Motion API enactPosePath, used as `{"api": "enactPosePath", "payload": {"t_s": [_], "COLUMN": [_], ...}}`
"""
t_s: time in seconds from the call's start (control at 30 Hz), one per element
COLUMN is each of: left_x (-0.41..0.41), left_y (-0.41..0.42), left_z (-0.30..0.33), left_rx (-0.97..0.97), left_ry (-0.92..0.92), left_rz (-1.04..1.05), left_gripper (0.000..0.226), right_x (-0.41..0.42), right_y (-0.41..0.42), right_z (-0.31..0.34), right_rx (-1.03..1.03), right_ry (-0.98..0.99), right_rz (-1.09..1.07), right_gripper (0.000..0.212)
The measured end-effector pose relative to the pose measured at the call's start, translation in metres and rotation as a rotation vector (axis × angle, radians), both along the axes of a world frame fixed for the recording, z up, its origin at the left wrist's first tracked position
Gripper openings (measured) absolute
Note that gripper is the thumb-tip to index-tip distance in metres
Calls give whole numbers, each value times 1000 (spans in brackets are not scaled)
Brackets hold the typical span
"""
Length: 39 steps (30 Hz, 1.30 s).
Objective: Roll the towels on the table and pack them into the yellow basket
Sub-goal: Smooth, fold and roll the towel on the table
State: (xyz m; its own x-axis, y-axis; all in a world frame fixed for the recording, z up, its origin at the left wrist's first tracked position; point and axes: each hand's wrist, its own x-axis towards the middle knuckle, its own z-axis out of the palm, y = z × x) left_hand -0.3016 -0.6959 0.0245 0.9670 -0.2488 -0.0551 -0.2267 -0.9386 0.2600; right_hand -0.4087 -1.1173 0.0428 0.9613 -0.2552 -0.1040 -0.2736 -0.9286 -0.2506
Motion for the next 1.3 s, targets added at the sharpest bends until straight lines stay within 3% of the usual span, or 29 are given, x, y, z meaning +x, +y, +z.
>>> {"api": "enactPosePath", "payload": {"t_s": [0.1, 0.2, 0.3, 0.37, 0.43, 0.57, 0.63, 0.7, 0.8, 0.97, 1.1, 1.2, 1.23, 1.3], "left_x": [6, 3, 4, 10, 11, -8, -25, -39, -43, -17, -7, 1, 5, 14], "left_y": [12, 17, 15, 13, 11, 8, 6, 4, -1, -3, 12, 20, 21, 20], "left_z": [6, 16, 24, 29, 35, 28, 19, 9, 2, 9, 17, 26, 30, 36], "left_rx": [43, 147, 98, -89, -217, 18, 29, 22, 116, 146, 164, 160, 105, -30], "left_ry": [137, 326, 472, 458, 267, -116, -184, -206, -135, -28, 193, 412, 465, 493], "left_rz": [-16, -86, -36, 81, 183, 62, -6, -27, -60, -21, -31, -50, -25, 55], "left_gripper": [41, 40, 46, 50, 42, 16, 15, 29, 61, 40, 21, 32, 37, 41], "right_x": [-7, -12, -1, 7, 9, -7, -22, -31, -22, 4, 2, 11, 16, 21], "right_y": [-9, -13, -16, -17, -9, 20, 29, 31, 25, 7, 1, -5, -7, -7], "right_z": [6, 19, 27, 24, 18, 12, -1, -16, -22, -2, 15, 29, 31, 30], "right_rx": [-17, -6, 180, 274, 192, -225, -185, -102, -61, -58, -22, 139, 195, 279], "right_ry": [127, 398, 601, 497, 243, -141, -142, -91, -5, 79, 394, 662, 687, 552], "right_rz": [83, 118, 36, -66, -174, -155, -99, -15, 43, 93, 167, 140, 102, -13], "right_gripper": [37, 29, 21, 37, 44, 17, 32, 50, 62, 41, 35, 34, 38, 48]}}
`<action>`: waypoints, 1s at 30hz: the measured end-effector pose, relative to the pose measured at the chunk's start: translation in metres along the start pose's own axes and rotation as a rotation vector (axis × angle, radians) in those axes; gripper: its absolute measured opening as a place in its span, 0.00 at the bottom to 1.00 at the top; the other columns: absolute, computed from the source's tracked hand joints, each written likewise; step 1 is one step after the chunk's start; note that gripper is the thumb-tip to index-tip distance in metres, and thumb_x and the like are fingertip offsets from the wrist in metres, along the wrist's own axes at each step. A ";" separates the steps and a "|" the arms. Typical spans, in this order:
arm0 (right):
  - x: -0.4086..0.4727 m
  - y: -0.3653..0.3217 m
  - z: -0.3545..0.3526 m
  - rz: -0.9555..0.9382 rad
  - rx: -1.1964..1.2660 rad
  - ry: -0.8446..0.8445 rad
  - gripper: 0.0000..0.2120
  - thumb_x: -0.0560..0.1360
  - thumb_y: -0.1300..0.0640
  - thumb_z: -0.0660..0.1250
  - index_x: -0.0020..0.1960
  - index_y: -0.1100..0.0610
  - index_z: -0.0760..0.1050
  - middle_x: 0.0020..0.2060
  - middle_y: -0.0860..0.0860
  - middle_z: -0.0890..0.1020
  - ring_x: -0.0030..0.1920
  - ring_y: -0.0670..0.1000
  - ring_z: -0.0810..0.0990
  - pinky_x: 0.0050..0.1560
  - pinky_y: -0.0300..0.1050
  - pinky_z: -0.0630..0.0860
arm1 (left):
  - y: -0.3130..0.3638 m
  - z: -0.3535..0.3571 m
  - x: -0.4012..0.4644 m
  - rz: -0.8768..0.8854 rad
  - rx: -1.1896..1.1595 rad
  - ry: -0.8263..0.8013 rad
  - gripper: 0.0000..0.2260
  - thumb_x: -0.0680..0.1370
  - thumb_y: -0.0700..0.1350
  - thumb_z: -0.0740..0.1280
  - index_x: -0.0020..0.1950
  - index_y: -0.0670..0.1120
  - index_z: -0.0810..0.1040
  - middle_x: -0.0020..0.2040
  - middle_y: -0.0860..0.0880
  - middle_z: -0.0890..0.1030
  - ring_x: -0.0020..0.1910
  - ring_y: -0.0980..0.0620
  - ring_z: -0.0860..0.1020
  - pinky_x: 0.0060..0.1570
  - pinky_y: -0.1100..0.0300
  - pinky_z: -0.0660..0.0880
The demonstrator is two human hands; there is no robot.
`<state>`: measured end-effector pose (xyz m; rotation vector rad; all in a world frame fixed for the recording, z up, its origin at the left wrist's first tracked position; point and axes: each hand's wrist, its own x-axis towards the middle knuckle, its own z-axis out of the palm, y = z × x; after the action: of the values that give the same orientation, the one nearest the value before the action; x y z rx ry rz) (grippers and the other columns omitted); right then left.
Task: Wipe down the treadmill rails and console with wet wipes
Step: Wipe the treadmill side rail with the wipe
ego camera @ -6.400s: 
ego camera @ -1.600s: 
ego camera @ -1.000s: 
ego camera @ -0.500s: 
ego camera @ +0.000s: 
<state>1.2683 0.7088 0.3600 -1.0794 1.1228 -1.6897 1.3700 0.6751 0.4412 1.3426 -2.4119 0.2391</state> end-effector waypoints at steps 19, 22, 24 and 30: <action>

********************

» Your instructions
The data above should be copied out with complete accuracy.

» Written answer
Motion API enactPosePath, used as `{"api": "enactPosePath", "payload": {"t_s": [_], "COLUMN": [_], ...}}`
"""
t_s: time in seconds from the call's start (control at 30 Hz), one per element
COLUMN is each of: left_x (-0.41..0.41), left_y (-0.41..0.42), left_z (-0.30..0.33), left_rx (-0.97..0.97), left_ry (-0.92..0.92), left_rz (-1.04..1.05), left_gripper (0.000..0.226), right_x (-0.41..0.42), right_y (-0.41..0.42), right_z (-0.31..0.34), right_rx (-1.03..1.03), right_ry (-0.98..0.99), right_rz (-1.09..1.07), right_gripper (0.000..0.212)
The measured end-effector pose relative to the pose measured at the call's start, translation in metres and rotation as a rotation vector (axis × angle, radians), both along the axes of a world frame fixed for the recording, z up, its origin at the left wrist's first tracked position
Gripper openings (measured) absolute
Note that gripper is the thumb-tip to index-tip distance in metres
Calls give whole numbers, each value times 1000 (spans in brackets are not scaled)
Brackets hold the typical span
"""
Length: 39 steps (30 Hz, 1.30 s).
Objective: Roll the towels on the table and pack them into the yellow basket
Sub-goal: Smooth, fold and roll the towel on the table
State: (xyz m; its own x-axis, y-axis; all in a world frame fixed for the recording, z up, its origin at the left wrist's first tracked position; point and axes: each hand's wrist, its own x-axis towards the middle knuckle, its own z-axis out of the palm, y = z × x) left_hand -0.3016 -0.6959 0.0245 0.9670 -0.2488 -0.0551 -0.2267 -0.9386 0.2600; right_hand -0.4087 -1.1173 0.0428 0.9613 -0.2552 -0.1040 -0.2736 -0.9286 -0.2506
Motion for the next 1.3 s, targets added at the sharpest bends until straight lines stay within 3% of the usual span, or 29 are given, x, y, z meaning +x, +y, +z.
>>> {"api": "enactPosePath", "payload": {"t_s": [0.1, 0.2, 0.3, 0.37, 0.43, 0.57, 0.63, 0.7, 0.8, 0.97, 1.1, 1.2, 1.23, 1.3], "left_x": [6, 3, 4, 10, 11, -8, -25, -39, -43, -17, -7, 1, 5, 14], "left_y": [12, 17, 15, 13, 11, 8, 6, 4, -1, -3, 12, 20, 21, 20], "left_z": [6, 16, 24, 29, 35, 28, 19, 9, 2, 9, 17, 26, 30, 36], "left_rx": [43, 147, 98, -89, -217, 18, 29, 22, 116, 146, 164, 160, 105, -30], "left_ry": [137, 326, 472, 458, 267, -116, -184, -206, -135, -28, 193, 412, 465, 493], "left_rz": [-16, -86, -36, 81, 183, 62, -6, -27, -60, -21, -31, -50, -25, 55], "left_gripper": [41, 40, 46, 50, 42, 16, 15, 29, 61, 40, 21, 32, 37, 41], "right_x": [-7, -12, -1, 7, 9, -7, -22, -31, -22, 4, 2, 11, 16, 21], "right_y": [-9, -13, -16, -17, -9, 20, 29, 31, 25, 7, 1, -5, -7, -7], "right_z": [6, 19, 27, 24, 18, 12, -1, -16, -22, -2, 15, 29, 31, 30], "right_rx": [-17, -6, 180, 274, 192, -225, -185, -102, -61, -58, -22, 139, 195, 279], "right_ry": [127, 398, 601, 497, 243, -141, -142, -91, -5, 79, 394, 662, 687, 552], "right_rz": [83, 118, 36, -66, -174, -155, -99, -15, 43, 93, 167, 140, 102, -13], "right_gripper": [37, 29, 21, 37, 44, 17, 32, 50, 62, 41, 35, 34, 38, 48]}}
`<action>`: waypoints, 1s at 30hz: the measured end-effector pose, relative to the pose measured at the chunk's start: translation in metres along the start pose's own axes and rotation as a rotation vector (axis × angle, radians) in those axes; gripper: its absolute measured opening as a place in its span, 0.00 at the bottom to 1.00 at the top; the other columns: absolute, computed from the source's tracked hand joints, each written likewise; step 1 is one step after the chunk's start; note that gripper is the thumb-tip to index-tip distance in metres, and thumb_x and the like are fingertip offsets from the wrist in metres, along the wrist's own axes at each step. A ";" separates the steps and a "|" the arms. Typical spans, in this order:
arm0 (right):
  - x: -0.4086..0.4727 m
  - y: -0.3653..0.3217 m
  - z: -0.3545..0.3526 m
  - rz: -0.9555..0.9382 rad
  - rx: -1.1964..1.2660 rad
  - ry: -0.8446..0.8445 rad
  - gripper: 0.0000..0.2120
  - thumb_x: -0.0560..0.1360
  - thumb_y: -0.1300..0.0640
  - thumb_z: -0.0660..0.1250
  - index_x: -0.0020..0.1960
  - index_y: -0.1100..0.0610
  - index_z: -0.0760..0.1050
  - middle_x: 0.0020..0.2060
  - middle_y: -0.0860..0.0860
  - middle_z: -0.0890..0.1020
  - ring_x: -0.0030..0.1920
  - ring_y: -0.0670..0.1000
  - ring_z: -0.0810..0.0990
  - pinky_x: 0.0050..0.1560
  - pinky_y: -0.0300..0.1050
  - pinky_z: -0.0630..0.0860
arm1 (left):
  - y: -0.3130..0.3638 m
  - z: -0.3535..0.3571 m
  - x: -0.4012..0.4644 m
  - rz: -0.8768..0.8854 rad
  - rx: -1.1896..1.1595 rad
  - ry: -0.8263..0.8013 rad
  - gripper: 0.0000..0.2260
  - thumb_x: -0.0680..0.1370
  - thumb_y: -0.0700..0.1350
  - thumb_z: -0.0740..0.1280
  - index_x: -0.0020..0.1950
  - index_y: -0.0670..0.1120
  - index_z: -0.0810..0.1040
  - middle_x: -0.0020..0.2040
  - middle_y: -0.0860..0.0880
  - middle_z: -0.0890..0.1030
  - ring_x: -0.0020..0.1910
  - ring_y: -0.0980..0.0620
  - ring_z: -0.0860..0.1020
  - pinky_x: 0.0060..0.1570
  - pinky_y: -0.1100..0.0300
  - pinky_z: -0.0660..0.0880
The demonstrator is two human hands; there is no robot.
`<state>`: measured end-effector pose (xyz m; rotation vector rad; all in a world frame fixed for the recording, z up, its origin at the left wrist's first tracked position; point and axes: each hand's wrist, its own x-axis towards the middle knuckle, its own z-axis out of the palm, y = z × x; after the action: of the values that give the same orientation, the one nearest the value before the action; x y z rx ry rz) (grippers and the other columns omitted); right then left.
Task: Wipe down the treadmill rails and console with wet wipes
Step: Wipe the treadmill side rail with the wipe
ego camera @ -6.400s: 
ego camera @ -1.600s: 
ego camera @ -1.000s: 
ego camera @ -0.500s: 
ego camera @ +0.000s: 
<state>1.2683 0.7088 0.3600 -1.0794 1.1228 -1.6897 1.3700 0.6751 0.4412 1.3426 -2.4119 0.2391</state> end-effector waypoints at steps 19, 22, 24 and 30: <action>

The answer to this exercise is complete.